## What is needed
The answer must be an exact reproduction of all the entries.

[Saved entries]
□ □ □ □ □

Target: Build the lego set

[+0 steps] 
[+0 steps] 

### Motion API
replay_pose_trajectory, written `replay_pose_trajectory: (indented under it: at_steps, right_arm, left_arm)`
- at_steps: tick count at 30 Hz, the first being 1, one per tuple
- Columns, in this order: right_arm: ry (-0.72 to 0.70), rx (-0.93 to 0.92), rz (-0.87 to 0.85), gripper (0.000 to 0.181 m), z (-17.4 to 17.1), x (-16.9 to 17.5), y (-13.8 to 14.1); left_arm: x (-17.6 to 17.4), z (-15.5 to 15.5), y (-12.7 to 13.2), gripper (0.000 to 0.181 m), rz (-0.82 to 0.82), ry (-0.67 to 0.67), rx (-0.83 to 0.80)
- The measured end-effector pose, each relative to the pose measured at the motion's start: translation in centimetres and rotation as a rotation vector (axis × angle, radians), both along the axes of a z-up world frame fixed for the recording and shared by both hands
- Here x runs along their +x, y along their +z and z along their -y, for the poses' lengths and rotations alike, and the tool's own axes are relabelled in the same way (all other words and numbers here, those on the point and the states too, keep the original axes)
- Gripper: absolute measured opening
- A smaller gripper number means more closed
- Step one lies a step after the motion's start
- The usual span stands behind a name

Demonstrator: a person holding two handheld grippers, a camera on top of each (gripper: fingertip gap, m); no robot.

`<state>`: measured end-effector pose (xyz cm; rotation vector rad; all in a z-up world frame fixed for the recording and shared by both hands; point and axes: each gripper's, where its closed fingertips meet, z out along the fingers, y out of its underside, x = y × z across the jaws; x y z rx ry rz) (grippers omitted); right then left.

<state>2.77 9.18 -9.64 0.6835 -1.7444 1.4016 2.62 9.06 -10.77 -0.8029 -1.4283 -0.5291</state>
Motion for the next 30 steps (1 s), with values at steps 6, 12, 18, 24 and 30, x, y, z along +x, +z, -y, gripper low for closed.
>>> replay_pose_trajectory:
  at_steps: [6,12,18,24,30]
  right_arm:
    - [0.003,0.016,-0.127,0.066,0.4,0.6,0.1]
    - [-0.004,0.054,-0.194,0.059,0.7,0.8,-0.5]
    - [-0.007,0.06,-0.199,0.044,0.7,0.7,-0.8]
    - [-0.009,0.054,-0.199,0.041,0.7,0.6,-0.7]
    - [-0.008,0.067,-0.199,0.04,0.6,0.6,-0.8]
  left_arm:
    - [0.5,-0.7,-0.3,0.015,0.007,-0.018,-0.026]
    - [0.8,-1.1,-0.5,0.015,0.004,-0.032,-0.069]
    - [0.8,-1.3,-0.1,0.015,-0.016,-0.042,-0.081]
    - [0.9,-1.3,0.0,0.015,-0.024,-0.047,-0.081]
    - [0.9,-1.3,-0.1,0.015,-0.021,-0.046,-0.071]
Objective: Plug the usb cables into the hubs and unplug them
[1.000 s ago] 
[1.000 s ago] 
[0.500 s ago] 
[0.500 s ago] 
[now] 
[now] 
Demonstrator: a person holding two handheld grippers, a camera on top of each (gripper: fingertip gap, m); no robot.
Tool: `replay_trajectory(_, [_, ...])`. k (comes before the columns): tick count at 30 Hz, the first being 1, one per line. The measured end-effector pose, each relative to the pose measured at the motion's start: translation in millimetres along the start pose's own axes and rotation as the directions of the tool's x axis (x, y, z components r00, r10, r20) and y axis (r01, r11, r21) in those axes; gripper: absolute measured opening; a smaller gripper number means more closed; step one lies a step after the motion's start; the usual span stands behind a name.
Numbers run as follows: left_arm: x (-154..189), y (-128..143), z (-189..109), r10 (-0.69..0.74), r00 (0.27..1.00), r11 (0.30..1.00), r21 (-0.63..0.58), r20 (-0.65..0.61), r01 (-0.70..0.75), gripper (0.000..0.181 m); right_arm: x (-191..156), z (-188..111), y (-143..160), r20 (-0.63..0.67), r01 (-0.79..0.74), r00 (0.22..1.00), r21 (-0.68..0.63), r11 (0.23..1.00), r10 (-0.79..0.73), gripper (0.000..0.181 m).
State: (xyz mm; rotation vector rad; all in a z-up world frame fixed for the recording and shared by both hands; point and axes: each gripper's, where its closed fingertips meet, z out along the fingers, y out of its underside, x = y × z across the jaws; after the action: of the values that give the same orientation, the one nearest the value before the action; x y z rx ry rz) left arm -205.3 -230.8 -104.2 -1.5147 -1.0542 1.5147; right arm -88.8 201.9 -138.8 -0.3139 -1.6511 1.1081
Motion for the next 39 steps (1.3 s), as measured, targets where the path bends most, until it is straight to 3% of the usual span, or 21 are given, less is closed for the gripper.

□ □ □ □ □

## Answer
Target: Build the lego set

[+0 steps] 
[+0 steps] 

### Motion API
replay_pose_trajectory, written `replay_pose_trajectory: (indented under it: at_steps, right_arm, left_arm)`
- at_steps: tick count at 30 Hz, the first being 1, one per tuple
- Columns, in this order: right_arm: ry (-0.72 to 0.70), rx (-0.93 to 0.92), rz (-0.87 to 0.85), gripper (0.000 to 0.181 m), z (-17.4 to 17.1), x (-16.9 to 17.5), y (-13.8 to 14.1); left_arm: x (-17.6 to 17.4), z (-15.5 to 15.5), y (-12.7 to 13.2), gripper (0.000 to 0.181 m), rz (-0.82 to 0.82), ry (-0.67 to 0.67), rx (-0.83 to 0.80)
- The measured end-effector pose, each relative to the pose measured at the motion's start: translation in centimetres and rotation as a rotation vector (axis × angle, radians), both along the axes of a z-up world frame fixed for the recording and shared by both hands
- Here x runs along their +x, y along their +z and z along their -y, for the poses' lengths and rotations alike, and the tool's own axes are relabelled in the same way (all other words and numbers here, those on the point and the states too, keep the original axes)
- Gripper: absolute measured opening
- A smaller gripper number means more closed
- Step one lies a step after the motion's start
- The usual span stands behind a name

Demonstrator: a person holding two handheld grippers, a camera on top of each (gripper: fingertip gap, m); no robot.

`<state>`: measured end-effector pose (xyz cm; rotation vector rad; all in a z-up world frame fixed for the recording and shared by both hands; point and axes: each gripper's, where its closed fingertips meet, z out along the fingers, y out of its underside, x = y × z across the jaws; x y z rx ry rz) (grippers omitted); right then left.

<state>2.77 9.18 -9.64 0.6835 -1.7444 1.4016 2.62 9.06 -10.77 -0.8029 -1.4283 -0.5291</state>
Motion for the next 30 steps (1 s), with values at steps 6, 12, 18, 24 and 30, x, y, z along +x, +z, -y, gripper low for closed.
>>> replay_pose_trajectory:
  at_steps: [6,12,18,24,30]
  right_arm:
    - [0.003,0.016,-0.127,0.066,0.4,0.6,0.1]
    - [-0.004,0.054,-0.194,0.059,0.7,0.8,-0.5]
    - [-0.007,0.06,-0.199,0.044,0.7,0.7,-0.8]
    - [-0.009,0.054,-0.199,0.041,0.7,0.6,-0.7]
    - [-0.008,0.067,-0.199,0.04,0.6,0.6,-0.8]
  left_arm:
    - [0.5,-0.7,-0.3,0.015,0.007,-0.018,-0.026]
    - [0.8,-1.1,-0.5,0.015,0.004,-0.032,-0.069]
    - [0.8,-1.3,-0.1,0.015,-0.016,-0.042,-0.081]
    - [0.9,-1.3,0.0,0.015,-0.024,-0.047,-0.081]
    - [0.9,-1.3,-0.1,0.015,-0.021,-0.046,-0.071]
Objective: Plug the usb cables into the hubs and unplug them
[1.000 s ago] 
[1.000 s ago] 
[0.500 s ago] 
[0.500 s ago] 
[now] 
[now] 
Demonstrator: a person holding two handheld grippers, a camera on top of each (gripper: fingertip gap, m); no robot.
Tool: `replay_trajectory(_, [_, ...])`. k (comes before the columns): tick count at 30 Hz, the first being 1, one per line. The measured end-effector pose, each relative to the pose measured at the motion's start: translation in millimetres along the start pose's own axes and rotation as the directions of the tool's x axis (x, y, z components r00, r10, r20) and y axis (r01, r11, r21) in those axes; gripper: absolute measured opening; a smaller gripper number means more closed; step one lies a step after the motion's start; the usual span stands behind a name.
Numbers run as follows: left_arm: x (-154..189), y (-128..143), z (-189..109), r10 (-0.69..0.74), r00 (0.27..1.00), r11 (0.30..1.00), r21 (-0.63..0.58), r20 (-0.65..0.61), r01 (-0.70..0.75), gripper (0.000..0.181 m); right_arm: x (-191..156), z (-188..111), y (-143..160), r20 (-0.63..0.67), r01 (-0.79..0.74), r00 (0.22..1.00), r21 (-0.68..0.63), r11 (0.23..1.00), r10 (-0.79..0.73), gripper (0.000..0.181 m).
State: (xyz mm; rotation vector rad; all in a z-up world frame fixed for the recording and shared by both hands; point and axes: each gripper's, where its closed fingertips meet, z out along the fingers, y out of its underside, x = y × z across the jaws; after the action: of the values that give the same orientation, the one nearest the value before the action; x y z rx ry rz) left arm -205.3 -230.8 -104.2 -1.5147 -1.0542 1.5147; right arm -88.8 201.9 -138.8 -0.3139 -1.6511 1.1081
Motion for the next 39 steps (1.3 s), as measured, targets where the path bends most, until it is straight to 3% of the usual span, or 21 are given, less is closed for the gripper.

The answer has been fully stated.